Task description:
Your task is to transcribe exactly, and only, the lines running from the one with "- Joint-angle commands" to the end of the listing below, inclusive, with every picture left out.

══════════════════════════════

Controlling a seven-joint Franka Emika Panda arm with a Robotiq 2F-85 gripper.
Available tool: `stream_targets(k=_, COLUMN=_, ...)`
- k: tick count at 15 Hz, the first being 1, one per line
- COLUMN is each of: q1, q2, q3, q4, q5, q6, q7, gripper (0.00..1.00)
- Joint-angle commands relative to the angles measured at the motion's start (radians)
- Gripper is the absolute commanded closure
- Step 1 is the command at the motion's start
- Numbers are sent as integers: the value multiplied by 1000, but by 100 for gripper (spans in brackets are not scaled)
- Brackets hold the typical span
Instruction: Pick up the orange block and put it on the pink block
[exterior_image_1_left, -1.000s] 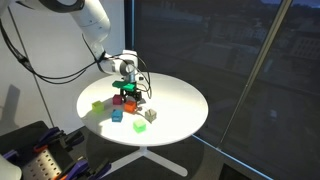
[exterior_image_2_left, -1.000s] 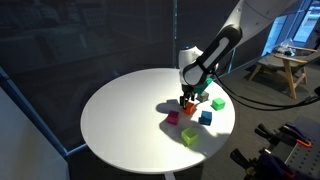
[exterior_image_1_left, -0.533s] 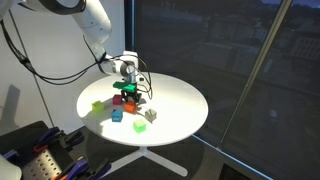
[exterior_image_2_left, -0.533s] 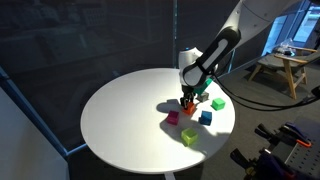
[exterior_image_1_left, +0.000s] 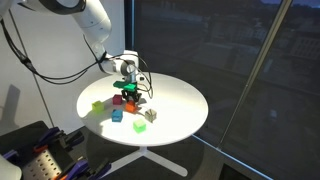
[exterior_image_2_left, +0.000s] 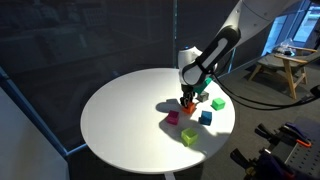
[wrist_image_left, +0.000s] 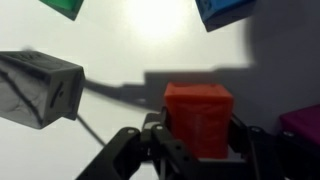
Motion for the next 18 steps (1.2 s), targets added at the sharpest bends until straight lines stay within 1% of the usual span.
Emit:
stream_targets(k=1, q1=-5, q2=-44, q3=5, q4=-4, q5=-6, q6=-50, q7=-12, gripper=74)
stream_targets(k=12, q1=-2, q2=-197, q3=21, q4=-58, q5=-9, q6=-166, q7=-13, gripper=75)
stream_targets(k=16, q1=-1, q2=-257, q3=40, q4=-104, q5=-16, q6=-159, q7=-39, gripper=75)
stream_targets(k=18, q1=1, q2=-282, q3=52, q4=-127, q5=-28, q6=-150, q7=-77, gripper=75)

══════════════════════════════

Completed exercise:
- Joint-angle commands relative to the angles measured at the motion's start (radians)
- Gripper is the absolute commanded closure
- Step 1 is the command at the motion's start
- Numbers are sent as integers: the value multiplied by 1000, but by 100 for gripper (spans in brackets are not scaled)
- Brackets hold the typical span
Instruction: Pick up the orange block and put it on the pink block
[exterior_image_1_left, -1.000s] 
[exterior_image_2_left, -1.000s] 
[exterior_image_1_left, -0.533s] 
[exterior_image_2_left, -0.533s] 
[exterior_image_1_left, +0.000s] 
[exterior_image_2_left, +0.000s] 
[wrist_image_left, +0.000s] 
Motion for the next 18 steps (1.2 s), targets added at the sharpest bends until straight lines stay within 1% of the usual span.
Emit:
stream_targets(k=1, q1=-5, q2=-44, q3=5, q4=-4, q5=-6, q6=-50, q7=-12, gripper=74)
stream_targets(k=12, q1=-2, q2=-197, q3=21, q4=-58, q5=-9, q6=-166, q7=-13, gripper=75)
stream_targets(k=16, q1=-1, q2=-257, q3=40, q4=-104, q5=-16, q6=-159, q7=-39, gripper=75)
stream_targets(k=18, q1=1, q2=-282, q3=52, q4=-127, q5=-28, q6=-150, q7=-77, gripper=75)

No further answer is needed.